In Other Lands was nominated in the new YA category. I had not read anything by this author before. What I got out of it was thoroughly enjoyable, even though there were moments where things rang a little off, or didn't altogether hang together. Still, they were all flaws I could forgive, and enjoy the rest of the book. (I think I read later that this was somethinf the author wrote to distract herself from other projects, and was writing to make herself happy, and yeah, this reads very much like that, and that seems like a great way to go.)
Elliott Schafer finds himself on a field trip in an actual field, but with a wall none of the other kids can see. Since he dislikes all the other kids, he's amenable when he's asked to climb over it and join a magical camp for children. But not so much a summer camp, an army camp. Elliott decides to join the much-less prestigious camp for future counselors of the military leaders, although it seems apparent many of the new people wish he'd just go away. Elliott is used to that, though, and stays.
Almost as soon as I met Elliott, it felt like he was Eustace Clarence Scrubb who stayed Eustace Clarence Scrubb (from some of the later Narnia books), although over time you come to learn that Elliott has laudable qualities as well. He's just stubborn, prickly, kind of a jerk to be around, and vastly emotionally unintelligent - until a few occasions where he is preternaturally emotionally intelligent, and those didn't quite jibe, but I still liked what Brennan was trying to do with those moments.
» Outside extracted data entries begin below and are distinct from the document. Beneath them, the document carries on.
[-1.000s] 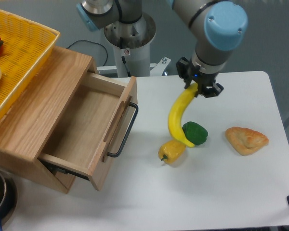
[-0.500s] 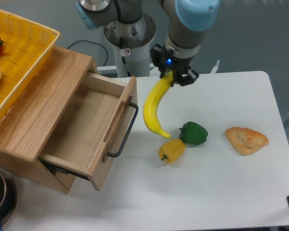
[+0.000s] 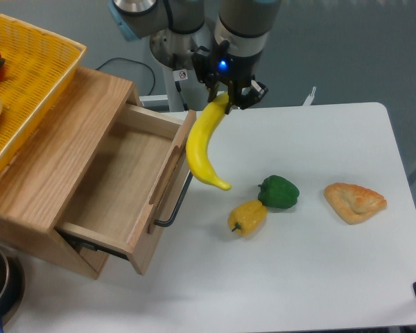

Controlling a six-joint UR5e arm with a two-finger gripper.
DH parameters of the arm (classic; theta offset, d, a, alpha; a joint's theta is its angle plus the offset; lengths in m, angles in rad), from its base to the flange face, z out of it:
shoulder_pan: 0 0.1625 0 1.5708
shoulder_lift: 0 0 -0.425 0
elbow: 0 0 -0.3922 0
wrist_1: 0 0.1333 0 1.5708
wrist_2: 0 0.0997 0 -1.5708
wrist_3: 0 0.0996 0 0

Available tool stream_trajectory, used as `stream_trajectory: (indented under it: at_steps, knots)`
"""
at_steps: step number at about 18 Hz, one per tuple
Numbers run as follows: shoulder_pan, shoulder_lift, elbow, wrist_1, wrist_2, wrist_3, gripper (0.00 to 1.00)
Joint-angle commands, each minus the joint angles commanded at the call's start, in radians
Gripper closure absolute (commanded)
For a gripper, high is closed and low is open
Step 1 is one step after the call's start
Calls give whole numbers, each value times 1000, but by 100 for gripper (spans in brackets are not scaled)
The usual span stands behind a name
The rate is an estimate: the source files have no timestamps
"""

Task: Place the banana in the top drawer
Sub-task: 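Carry the banana toward the open wooden drawer and over it, then lower the banana into the drawer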

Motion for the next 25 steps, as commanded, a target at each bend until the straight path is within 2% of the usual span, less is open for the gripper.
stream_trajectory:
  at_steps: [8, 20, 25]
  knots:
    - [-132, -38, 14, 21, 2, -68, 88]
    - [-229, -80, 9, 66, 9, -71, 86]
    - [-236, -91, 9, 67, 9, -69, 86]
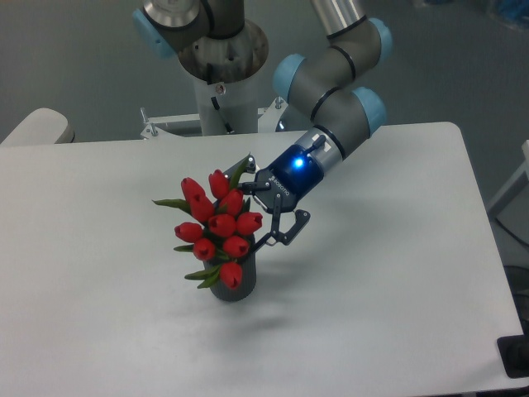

They just didn't...quite fit right.
Let me give you an example. This book spans years of Elliott going home in the summer and coming back in the fall. As many books like this do, absolutely. One of his relationships falls apart, and Elliott is upset, but emotionally enough aware to know, in great detail, that it is not anyone's responsibility to love him back just because he loves them, and that that is putting his shit on them, and that it really is a situation where it is no one's fault.
This makes me want to cheer, it really does! We see this kind of maturity and emotional intelligence so rarely! But then Elliott doesn't get, for most of the book, that one character really is his friend. I mean, really, really is his friend, because he doesn't understand actions at all. That these both co-exist in the same character? It strains credulity a bit, but I also do like those moments where Elliott is emotionally mature, and understands these sorts of things. Even though it doesn't seem likely.
However, I didn't need this book to be perfect, and the occasional feelings of discrepancy were small next to the pleasures - Elliott's general pacifism, and the way he bullheadedly tries to steer this entire new society into patterns that disdain militarism. The treatment of sexuality, and Elliott's emergence as a bisexual character without shame or worry - although it also strained credulity that Elliott could be very attentive to some things, yet not notice a particular attraction for that length of time. I also liked that the queer characters didn't have to do it all through subtext and not quite acting on anything!
(Some of these things sound like things that, in a much better world, would be bare minimum things, but some of them are still so rare as to be almost revolutionary.) In the long run, this was a lot of fun, and I enjoyed it a lot. It wasn't near the top of my ballot in the YA category, but it was refreshing, enjoyable and flawed. Much like Elliott, I guess.